Kofi Annan, a major member of the U.N.’s security council has been trying to open talks with the Syrian government to reach a diplomatic solution to the war. However, his role has not been without controversy as he was voted against by Russia and China as the choice for the position. Many fear that the attitude towards Syria has been one that is already predetermined by western and Gulf forces as being similar to those of the Libyan example. Strong arming the ruling party could incite further violence and further destroy and already tarnished image of western foreign policies.
It has been tough for Obama to make a public stance on the matter because it is election season. He runs the risk of losing blocs of voters no matter how he responds. In a speech he had said that all options are still on the table for Syria, though military action is still premature. The declarations of war from the conservative campaign have shown the irrationality of shoot-first foreign policy, not to mention the irrationality of the party itself. It’s unfortunate, though perhaps circumstantial, that an international crisis becomes a risky topic to address to the public. It appears that the diplomatic actions taken by President Obama and Hillary Clinton within the parameters of the U.N. supports the willingness to coalesce an ideal world government. This is by and large a laudable course of action, though the crack downs by the Syrian government has made it hard to not intervene. At what point will it become completely necessary for military action either sanctions or unsanctioned by the U.N.? How many deaths? What kind of tactics? 25,000? 100,000?

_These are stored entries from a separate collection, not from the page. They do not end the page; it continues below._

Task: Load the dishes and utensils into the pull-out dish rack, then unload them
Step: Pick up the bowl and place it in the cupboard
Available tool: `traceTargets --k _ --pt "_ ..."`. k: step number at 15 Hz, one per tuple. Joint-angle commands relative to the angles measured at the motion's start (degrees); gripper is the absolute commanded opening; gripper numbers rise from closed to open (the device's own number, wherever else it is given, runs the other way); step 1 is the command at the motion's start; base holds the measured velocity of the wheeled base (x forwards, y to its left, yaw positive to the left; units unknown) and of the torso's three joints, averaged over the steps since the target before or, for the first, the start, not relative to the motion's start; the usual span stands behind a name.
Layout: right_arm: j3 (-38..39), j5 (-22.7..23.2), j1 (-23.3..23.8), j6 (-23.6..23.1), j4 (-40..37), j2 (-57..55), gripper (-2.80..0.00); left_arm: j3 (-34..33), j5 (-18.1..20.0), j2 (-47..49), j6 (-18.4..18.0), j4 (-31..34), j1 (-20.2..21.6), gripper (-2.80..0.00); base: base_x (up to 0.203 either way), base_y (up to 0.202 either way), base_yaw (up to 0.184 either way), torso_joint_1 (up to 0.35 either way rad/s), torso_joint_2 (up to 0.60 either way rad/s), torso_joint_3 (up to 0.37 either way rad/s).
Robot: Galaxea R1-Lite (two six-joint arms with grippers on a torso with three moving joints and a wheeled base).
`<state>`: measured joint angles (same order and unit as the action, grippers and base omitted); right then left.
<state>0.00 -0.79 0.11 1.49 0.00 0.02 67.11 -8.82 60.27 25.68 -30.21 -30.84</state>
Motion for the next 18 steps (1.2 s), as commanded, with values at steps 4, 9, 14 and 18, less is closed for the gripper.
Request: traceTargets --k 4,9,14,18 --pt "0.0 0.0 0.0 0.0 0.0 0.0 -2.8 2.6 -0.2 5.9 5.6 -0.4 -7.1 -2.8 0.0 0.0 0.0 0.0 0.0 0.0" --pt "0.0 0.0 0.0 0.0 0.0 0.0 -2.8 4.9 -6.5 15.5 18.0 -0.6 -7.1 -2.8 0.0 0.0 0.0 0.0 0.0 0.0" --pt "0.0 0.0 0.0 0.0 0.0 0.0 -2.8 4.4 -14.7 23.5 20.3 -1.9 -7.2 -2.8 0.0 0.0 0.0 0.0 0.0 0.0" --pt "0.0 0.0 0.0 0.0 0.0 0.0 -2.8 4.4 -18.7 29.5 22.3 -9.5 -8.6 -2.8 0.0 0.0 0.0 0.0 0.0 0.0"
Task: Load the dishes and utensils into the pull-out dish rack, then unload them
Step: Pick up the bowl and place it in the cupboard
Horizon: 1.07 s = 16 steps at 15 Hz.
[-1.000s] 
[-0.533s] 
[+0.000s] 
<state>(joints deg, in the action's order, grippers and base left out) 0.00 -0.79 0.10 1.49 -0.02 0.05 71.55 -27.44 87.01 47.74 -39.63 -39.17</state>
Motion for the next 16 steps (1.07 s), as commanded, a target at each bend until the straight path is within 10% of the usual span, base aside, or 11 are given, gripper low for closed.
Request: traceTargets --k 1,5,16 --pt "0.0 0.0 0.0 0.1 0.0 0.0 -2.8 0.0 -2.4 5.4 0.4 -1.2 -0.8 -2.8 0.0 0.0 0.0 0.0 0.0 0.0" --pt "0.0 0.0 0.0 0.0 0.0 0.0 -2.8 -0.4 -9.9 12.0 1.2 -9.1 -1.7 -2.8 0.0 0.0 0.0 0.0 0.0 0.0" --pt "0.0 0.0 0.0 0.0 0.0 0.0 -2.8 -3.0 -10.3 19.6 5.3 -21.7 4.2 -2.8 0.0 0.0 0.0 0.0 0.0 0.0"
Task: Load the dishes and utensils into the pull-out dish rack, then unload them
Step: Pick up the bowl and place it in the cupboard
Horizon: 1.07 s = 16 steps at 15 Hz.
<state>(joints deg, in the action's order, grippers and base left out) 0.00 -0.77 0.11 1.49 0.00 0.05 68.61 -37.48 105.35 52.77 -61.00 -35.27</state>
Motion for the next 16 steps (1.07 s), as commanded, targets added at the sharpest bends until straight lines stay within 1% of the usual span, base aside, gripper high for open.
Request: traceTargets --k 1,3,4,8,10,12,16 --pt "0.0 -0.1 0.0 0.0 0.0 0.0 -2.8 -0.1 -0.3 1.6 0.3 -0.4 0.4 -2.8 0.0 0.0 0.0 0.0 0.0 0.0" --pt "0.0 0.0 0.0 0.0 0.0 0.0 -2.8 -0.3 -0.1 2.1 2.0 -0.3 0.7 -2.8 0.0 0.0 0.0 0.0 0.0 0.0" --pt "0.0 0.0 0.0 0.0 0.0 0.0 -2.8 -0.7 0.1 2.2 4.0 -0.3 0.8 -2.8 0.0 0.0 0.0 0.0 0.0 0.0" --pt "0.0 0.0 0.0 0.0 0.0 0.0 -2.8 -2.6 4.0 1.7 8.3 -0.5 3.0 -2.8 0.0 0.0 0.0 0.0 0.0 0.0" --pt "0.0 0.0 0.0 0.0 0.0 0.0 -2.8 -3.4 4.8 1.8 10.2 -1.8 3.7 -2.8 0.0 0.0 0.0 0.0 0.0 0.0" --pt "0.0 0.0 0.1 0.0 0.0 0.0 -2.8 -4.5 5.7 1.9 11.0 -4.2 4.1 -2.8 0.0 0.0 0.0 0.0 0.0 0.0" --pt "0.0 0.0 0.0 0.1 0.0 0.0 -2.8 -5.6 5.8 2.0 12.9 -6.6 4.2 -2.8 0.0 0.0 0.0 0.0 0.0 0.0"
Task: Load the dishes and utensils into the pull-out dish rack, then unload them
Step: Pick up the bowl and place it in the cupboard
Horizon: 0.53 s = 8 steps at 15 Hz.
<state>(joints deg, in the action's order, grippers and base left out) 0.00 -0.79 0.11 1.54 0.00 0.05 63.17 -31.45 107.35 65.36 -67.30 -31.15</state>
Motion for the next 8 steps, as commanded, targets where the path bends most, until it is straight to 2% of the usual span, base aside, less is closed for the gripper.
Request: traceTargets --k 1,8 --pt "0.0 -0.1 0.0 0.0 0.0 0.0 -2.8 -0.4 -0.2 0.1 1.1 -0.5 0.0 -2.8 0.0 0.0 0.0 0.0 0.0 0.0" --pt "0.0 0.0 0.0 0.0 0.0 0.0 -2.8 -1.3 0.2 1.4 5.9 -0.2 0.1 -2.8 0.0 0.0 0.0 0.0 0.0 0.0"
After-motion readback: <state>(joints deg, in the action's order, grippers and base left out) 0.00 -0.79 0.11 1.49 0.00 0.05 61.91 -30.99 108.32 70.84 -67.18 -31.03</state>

What now for us? Well it seems that for the time being we are forced to maintain the discussion about countries like Syria in the same way the virility of the Kony2012 sparked discussion about the accuracy and intentions of the Invisible Children group and their goals. The yaw and pitch of opinions gives a direction that is ultimately desirable for all groups. While it seems that the social fervor for Joseph Kony and the nay-sayers that haughtily criticized the supporters of the campaign were taking pot shots on social media, they were really participating in a learning process! The lull in the post-viral stage of the campaign I think is due to the better understanding of who Invisible Children really are, and how successful, emergent countries like Uganda have dealt with issues like Joseph Kony. We can apply the same argument here with Syria. Let us argue the finer points of diplomacy and military action. Let us delve into how the Syrian people feel. We can debate the legitimacy of government crackdowns or social uprisings, as we did with Egypt. Raising the bar of social conscience is how we take part in the realm of things like foreign affairs and moral dilemmas. The more we argue the more refined and defensible our opinions become. By becoming responsible for our personal opinions we defend our own moral ground, which in turn advocates for the moral grounds of others. This is where our moral obligations lie. Everything else is compassion.